Кто-то трогает меня сзади. Оборачиваюсь. Мохнатый, мускулистый гамадрил стоит на задних лапах, тянет ко мне передние, будто желает со мной поздороваться. Грегги стремительно бросается к нему и отбрасывает гамадрила. Обезьяна прыгает на валун, разглядывает меня. Я достаю пакет с печеньем. С радостными криками стадо животных устремляется к пакету. Предостерегающе зарычал Грегги, протягивает лапу.
– Выньте из пакета штук пять и отдайте ему, – говорит Ромеро. – А остальное – другим, по одной штучке.
Грегги степенно берет печенье и, громко хрустя, начинает жевать. Гамадрилы теснятся возле меня, толкаются, тянут свои коричневые узкие ладошки, я раздаю печенье, а потом и конфеты.
– Мы отдали все, – говорит Ромеро вожаку. – Мы немного побудем тут и уйдем. Хорошо, Грегги?
Быстро взглянув на мальчика, Грегги аккуратно разворачивает конфеты, а бумажки бросает. Малышня подхватывает яркие бумажки, ссорится. Один из гамадрилов, кажется опять тот, который хотел со мной обняться, подходит и деловито ощупывает сначала карманы моих брюк, а потом и брюк Ромеро. Увы, больше у нас ничего нет.
– Когда много туристов, то обезьян просто закармливают. Сюда тащат и фрукты, и конфеты, и шоколад, – рассказывает Ромеро. – И обезьяны так объедаются, что даже животы у них болят. Глядите: парусный корабль в бухту входит!
По синей воде бухты под всеми парусами медленно скользит корабль.
– Вырасту – стану моряком. Ах, как хочу побывать в Южной Америке!
Помолчав немного, Ромеро тихонько рассказывает:
– А однажды я убежал из дома. Отец меня побил.
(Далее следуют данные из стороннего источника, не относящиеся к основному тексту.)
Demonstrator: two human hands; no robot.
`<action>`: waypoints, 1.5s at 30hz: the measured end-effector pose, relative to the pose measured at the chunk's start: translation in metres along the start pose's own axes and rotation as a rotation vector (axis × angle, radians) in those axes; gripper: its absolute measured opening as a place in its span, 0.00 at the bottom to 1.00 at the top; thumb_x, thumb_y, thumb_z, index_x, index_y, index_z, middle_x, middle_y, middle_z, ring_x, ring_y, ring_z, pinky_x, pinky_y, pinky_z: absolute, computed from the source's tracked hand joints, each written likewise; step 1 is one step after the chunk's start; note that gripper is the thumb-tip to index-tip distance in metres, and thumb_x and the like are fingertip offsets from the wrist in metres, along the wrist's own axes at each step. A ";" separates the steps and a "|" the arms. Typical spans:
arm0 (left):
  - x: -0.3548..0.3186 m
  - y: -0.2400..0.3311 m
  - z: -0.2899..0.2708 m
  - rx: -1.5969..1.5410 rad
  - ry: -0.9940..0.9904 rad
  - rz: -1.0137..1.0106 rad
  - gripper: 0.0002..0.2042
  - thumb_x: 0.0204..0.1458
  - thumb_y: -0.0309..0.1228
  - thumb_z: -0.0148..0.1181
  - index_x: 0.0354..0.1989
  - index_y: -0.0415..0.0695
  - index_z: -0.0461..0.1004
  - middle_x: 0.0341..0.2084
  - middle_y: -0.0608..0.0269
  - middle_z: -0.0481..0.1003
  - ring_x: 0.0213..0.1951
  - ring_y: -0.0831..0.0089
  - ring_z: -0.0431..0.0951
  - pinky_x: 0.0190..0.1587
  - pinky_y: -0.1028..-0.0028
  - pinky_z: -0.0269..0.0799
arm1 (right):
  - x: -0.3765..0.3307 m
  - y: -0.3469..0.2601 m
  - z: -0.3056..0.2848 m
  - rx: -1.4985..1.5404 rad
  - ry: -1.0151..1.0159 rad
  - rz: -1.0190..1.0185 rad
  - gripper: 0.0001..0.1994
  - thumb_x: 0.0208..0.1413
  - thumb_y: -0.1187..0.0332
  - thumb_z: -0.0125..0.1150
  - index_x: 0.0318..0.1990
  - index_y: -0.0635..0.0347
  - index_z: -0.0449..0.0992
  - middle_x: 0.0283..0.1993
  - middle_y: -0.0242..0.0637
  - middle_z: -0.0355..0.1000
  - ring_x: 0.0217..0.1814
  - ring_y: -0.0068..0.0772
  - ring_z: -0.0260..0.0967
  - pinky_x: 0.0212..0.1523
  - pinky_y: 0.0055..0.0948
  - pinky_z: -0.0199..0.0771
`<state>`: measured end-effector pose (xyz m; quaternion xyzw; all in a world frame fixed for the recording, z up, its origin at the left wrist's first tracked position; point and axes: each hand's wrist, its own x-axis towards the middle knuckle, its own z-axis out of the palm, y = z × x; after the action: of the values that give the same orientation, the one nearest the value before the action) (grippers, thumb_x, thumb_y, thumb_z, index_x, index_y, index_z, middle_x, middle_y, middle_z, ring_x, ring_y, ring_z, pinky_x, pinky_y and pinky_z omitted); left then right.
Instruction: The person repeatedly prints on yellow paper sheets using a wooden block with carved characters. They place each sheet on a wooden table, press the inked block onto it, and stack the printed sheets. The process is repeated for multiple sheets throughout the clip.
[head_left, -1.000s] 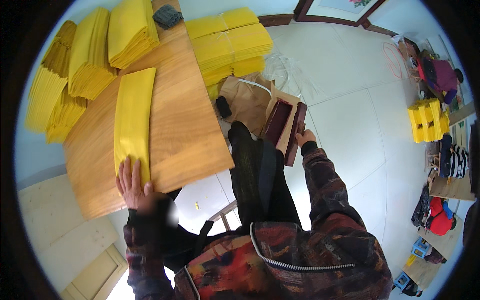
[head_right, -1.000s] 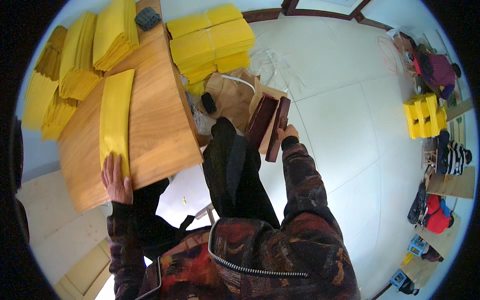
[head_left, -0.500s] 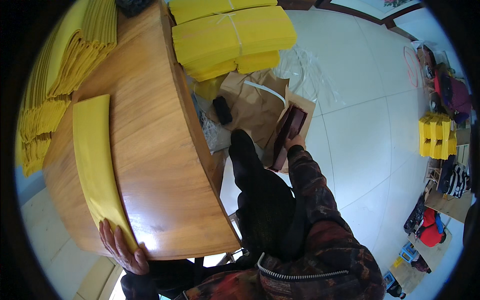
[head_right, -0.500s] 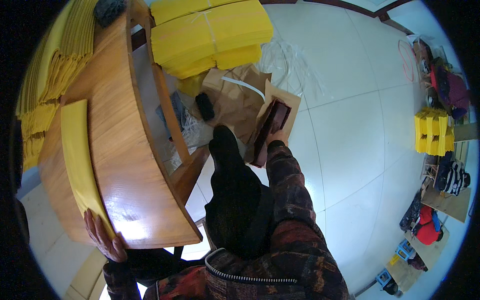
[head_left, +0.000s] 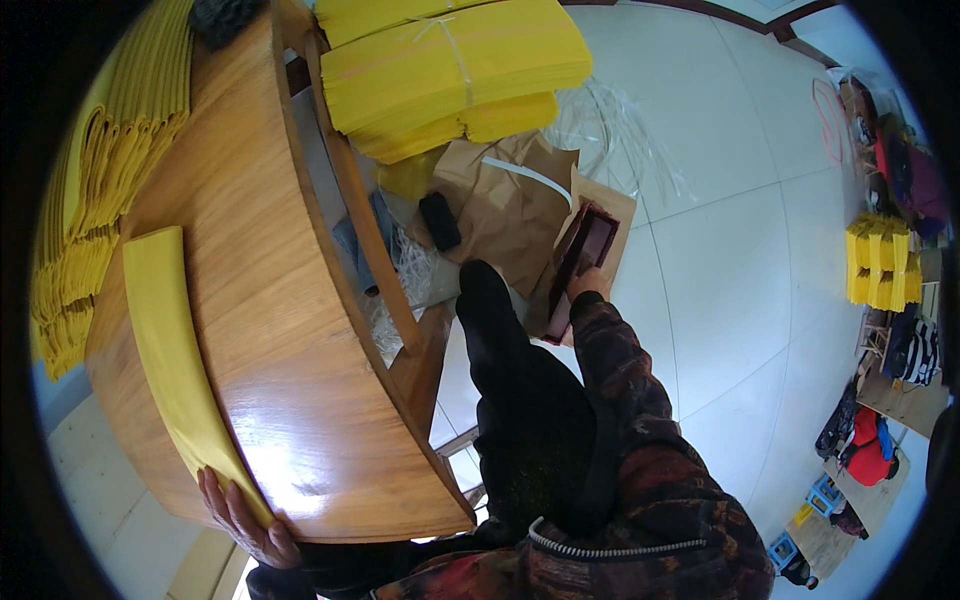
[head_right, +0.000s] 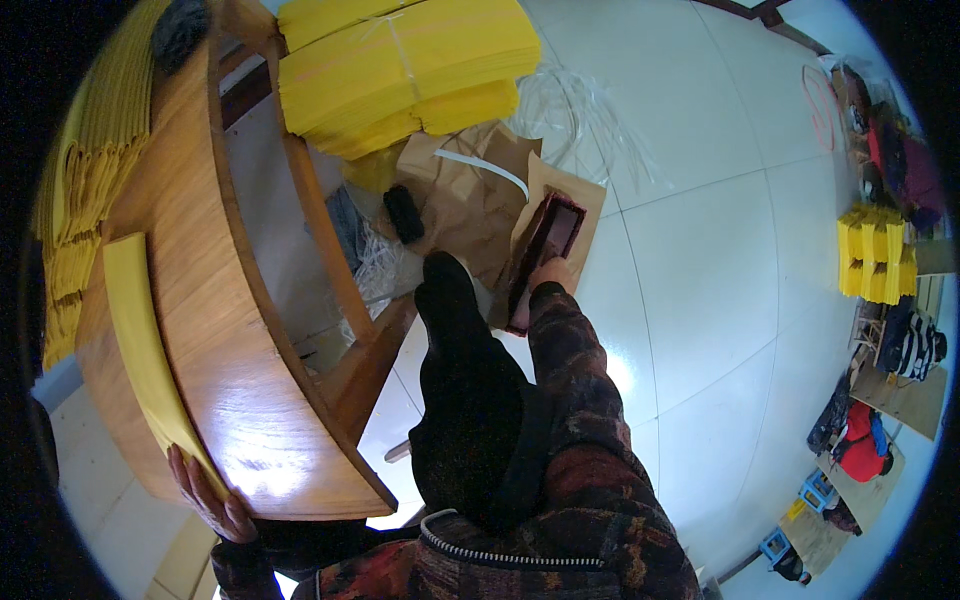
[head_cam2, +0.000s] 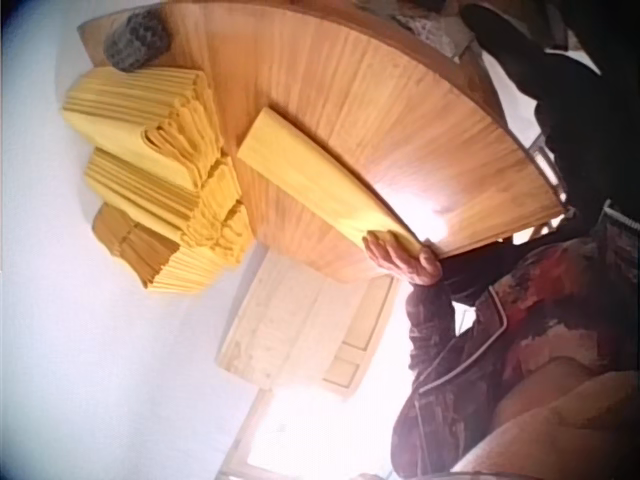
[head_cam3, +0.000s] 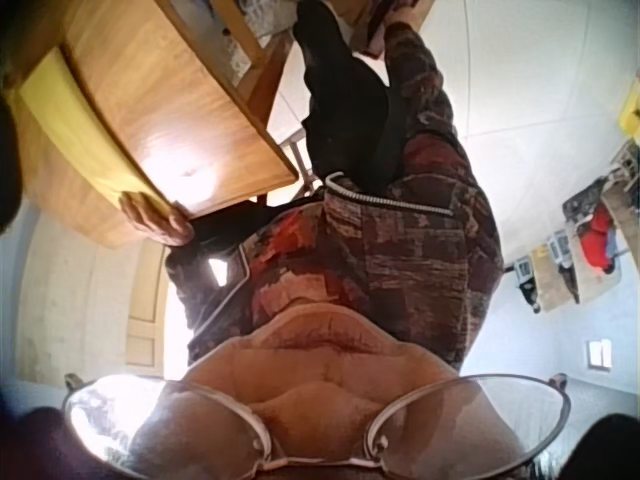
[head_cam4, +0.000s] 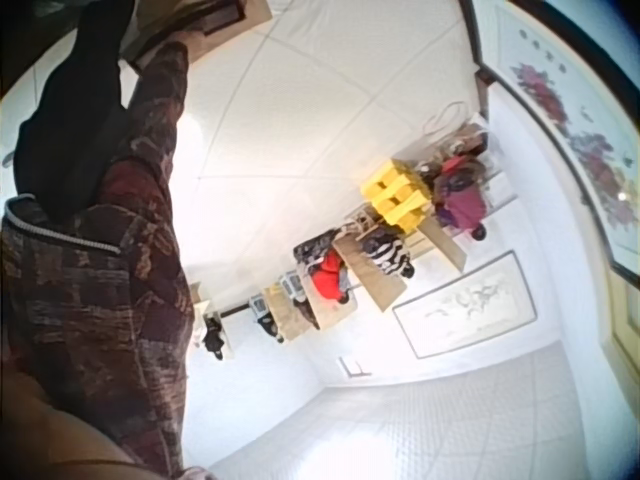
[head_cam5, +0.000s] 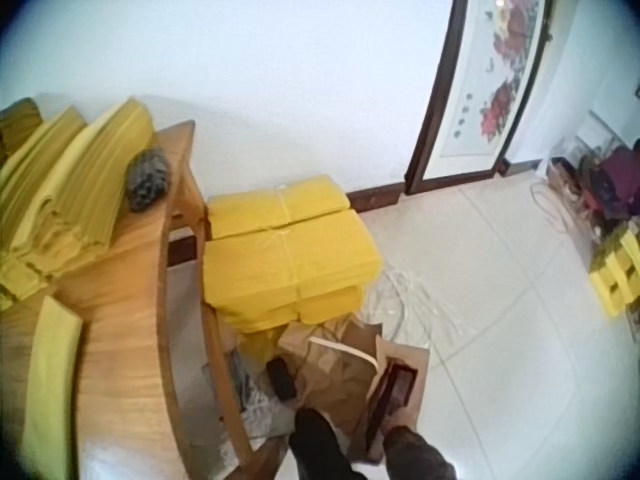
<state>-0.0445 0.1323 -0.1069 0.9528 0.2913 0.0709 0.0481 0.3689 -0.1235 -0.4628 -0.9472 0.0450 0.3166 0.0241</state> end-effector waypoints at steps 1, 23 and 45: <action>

Пытался пробраться на какое-нибудь судно. Не получилось. Пошел в горы к обезьянам. Забрался в одну пещеру, натащил туда сухой травы и лег. Стало темнеть. Пришла одна обезьяна, потом другая. Потом много-много. Они подходили, трогали меня и о чем-то разговаривали друг с другом. И мне стало очень страшно… – Замолчав, Ромеро опять глядит на бухту. – Паруса там, на корабле, убирают. А вот и якорь в воду упал… Но я напрасно пугался: никто меня не тронул. Я заснул, и обезьяны легли рядом со мной. Мне было очень тепло. Только… – Ромеро засмеялся и шепотом сообщил: – Только я потом очень чесался: обезьяньи блохи меня искусали.
– Пора возвращаться, – говорю я, потому что действительно время летит быстро, а мне еще нужно кое-что сделать в городе, – Пожалуй, и поесть было бы неплохо. Так ты говоришь, что самое лучшее «Ассадо» у Фернандо? Что ж, проверим.
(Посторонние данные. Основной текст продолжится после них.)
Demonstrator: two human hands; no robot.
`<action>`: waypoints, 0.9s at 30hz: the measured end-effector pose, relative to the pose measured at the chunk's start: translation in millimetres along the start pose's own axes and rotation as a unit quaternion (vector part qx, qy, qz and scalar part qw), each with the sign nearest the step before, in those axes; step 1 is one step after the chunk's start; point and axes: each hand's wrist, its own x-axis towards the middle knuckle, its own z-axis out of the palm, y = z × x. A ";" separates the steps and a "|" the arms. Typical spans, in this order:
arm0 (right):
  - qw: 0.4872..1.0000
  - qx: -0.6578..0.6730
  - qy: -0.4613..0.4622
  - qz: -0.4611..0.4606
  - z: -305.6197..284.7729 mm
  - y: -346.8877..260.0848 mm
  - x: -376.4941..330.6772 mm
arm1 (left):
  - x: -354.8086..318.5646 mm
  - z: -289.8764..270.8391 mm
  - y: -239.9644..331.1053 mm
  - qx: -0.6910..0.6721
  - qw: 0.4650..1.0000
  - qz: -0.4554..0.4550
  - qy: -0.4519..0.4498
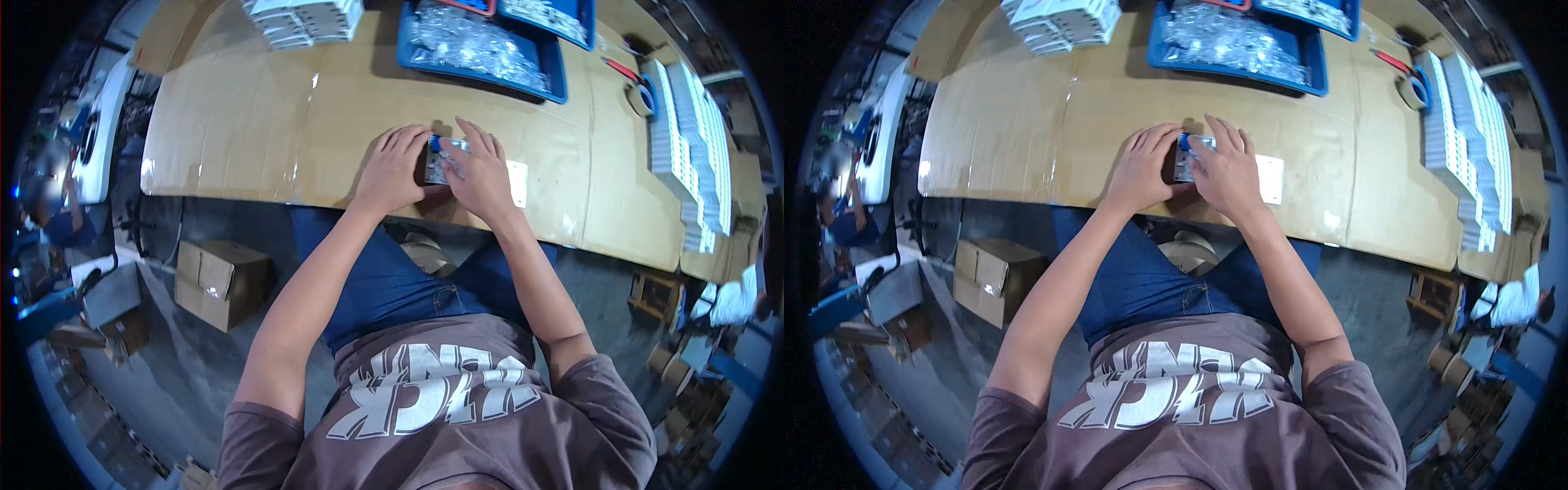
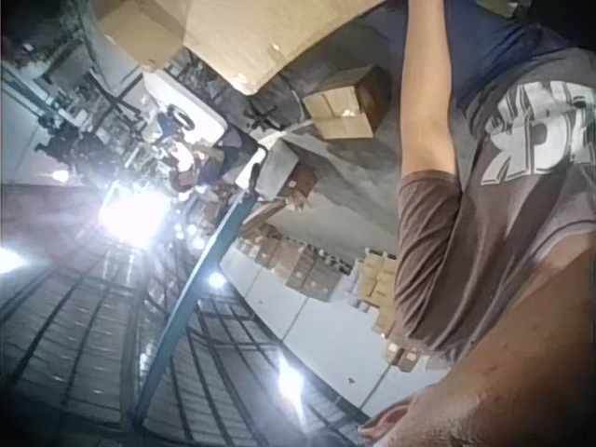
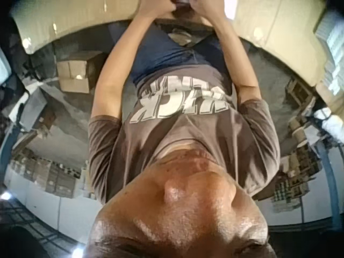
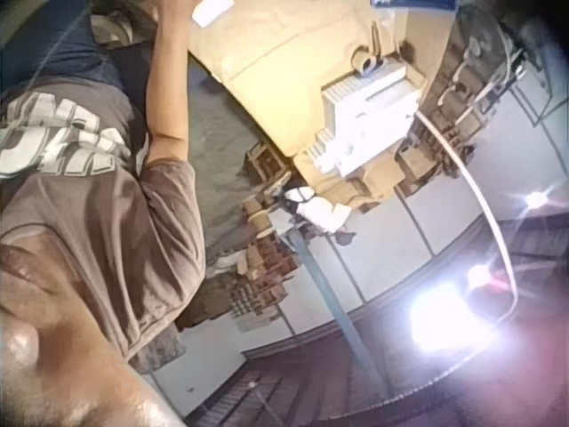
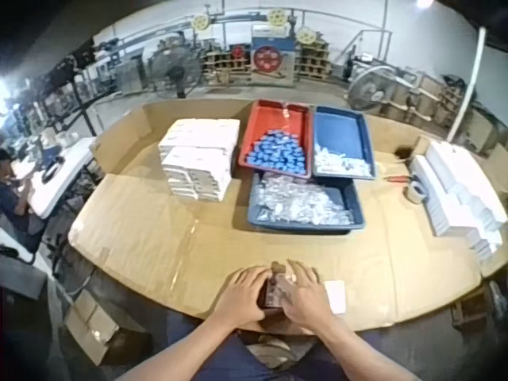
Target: Assembling, filling, and stacking small white electronics boxes at a factory workstation.
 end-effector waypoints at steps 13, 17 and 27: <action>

– А сеньор помнит, сколько он мне должен? – озабоченным тоном спрашивает Ромеро. – Полфунта, сеньор. Десять шиллингов.
– Ты заработал целый фунт, – говорю я, потому что это действительно так. Если бы не этот мальчик, разве я когда-нибудь познакомился с обезьянами и их вожаком Грегги?
– Нет, сеньор, – нахмурившись, твердо говорит мальчик. – Я не прошу больше. Я не обманщик и не вымогатель.
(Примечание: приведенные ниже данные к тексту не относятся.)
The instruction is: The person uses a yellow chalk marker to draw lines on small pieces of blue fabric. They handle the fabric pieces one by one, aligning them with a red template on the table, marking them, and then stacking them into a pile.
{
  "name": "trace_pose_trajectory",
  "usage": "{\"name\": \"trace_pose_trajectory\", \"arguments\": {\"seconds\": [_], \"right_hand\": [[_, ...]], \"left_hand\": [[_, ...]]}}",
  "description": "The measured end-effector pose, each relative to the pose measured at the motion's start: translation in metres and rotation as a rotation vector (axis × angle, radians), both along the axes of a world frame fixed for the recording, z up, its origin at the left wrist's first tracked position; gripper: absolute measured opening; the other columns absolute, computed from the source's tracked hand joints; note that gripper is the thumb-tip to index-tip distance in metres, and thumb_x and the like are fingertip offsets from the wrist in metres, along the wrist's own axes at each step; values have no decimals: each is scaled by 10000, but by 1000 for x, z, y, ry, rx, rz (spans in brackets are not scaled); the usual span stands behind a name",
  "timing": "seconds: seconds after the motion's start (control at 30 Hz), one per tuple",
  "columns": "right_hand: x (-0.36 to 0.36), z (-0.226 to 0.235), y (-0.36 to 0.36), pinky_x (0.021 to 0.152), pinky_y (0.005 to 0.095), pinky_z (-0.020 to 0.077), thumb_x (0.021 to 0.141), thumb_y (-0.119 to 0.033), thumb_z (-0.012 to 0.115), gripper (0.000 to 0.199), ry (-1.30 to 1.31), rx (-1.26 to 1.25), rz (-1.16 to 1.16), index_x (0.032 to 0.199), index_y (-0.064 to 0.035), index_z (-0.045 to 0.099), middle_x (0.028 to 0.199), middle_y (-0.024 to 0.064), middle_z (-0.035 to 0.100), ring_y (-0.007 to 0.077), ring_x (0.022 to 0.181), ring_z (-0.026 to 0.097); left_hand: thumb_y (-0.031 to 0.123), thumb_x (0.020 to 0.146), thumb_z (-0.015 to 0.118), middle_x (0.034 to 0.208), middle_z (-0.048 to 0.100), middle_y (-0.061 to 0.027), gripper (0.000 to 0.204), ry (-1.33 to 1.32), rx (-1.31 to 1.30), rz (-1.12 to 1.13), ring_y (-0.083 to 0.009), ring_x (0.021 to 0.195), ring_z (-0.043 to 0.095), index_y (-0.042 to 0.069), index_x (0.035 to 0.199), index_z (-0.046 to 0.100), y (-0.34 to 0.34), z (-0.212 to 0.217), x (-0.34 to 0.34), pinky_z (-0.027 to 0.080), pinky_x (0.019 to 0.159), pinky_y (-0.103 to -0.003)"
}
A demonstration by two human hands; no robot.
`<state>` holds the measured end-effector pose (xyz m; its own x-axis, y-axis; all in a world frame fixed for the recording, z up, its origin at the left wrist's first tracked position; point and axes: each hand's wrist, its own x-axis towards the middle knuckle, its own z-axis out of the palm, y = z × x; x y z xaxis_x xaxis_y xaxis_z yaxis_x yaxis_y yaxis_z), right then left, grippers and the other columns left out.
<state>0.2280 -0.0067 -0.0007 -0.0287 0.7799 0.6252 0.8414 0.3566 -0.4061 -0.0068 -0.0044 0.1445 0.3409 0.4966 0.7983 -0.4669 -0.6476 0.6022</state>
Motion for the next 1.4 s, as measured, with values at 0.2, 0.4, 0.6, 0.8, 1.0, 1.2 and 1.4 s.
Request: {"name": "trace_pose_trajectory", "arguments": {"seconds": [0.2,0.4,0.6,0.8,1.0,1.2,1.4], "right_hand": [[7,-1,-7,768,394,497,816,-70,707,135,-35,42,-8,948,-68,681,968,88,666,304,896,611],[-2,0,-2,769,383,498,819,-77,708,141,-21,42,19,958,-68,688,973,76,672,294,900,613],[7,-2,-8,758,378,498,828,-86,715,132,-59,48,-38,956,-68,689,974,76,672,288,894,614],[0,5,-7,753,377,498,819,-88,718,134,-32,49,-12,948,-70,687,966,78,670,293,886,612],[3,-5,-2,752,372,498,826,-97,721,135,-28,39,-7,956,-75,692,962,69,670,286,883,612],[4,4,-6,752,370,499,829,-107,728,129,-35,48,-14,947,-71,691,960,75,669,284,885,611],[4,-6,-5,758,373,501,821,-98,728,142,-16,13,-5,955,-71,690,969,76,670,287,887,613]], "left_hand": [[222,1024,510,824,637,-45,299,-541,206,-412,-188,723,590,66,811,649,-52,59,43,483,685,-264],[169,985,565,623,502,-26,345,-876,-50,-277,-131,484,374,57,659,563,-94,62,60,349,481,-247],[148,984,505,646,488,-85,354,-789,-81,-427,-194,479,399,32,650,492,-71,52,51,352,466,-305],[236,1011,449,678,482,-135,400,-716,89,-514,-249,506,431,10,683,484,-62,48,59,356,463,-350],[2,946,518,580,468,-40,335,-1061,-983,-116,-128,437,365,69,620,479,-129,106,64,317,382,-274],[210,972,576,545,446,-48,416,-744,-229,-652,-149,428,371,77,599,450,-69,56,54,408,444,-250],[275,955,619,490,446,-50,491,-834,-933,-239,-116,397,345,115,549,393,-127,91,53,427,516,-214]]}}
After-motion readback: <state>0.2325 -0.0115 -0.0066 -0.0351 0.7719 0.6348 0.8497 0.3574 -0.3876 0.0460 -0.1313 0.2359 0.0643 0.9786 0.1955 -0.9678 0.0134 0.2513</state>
– Ладно, покатились вниз, – говорю я. – У меня не бывает денег мельче, чем фунт… Прощайте все! И ты, Грегги!
Плотной толпой обезьяны идут следом, а потом начинают отставать.
Лишь Грегги идет возле нас до самой дороги. Что ему надо? Шарю в карманах брюк, куртки и нахожу еще одну конфету. Даю Грегги, но тот швыряет ее в траву, поворачивается и медленно начинает подниматься в гору. Наверно, он нас просто провожал до границы их владений.
Жарко́е у дяди Фернандо действительно чудесное. Мальчик ест медленно, неторопливо, но я вижу, как он голоден. Ешь, мальчуган, спасибо тебе за это путешествие и за твой рассказ. Может, ты придумал про свою ночевку в пещере у обезьян, но хочется верить, что так все и было.
– Между прочим, сеньор, и я умею готовить такое жаркое, – говорит Ромеро, когда мы выходим на улицу из маленького кафе дяди Фернандо. – О, я многое умею! Печь хлеб, готовить самые разные блюда. Я умею шить и штопать, стирать и гладить! – Он быстро и как-то тревожно поглядывает на меня, будто о чем-то хочет попросить, но не решается. – Видите ли… мне надо найти приличную постоянную работу. – Он тяжело вздыхает. – Отец у меня давно без работы, мать занимается стиркой, но что на этом заработаешь? А у меня еще три сестренки. Между прочим, я бы мог быть и матросом.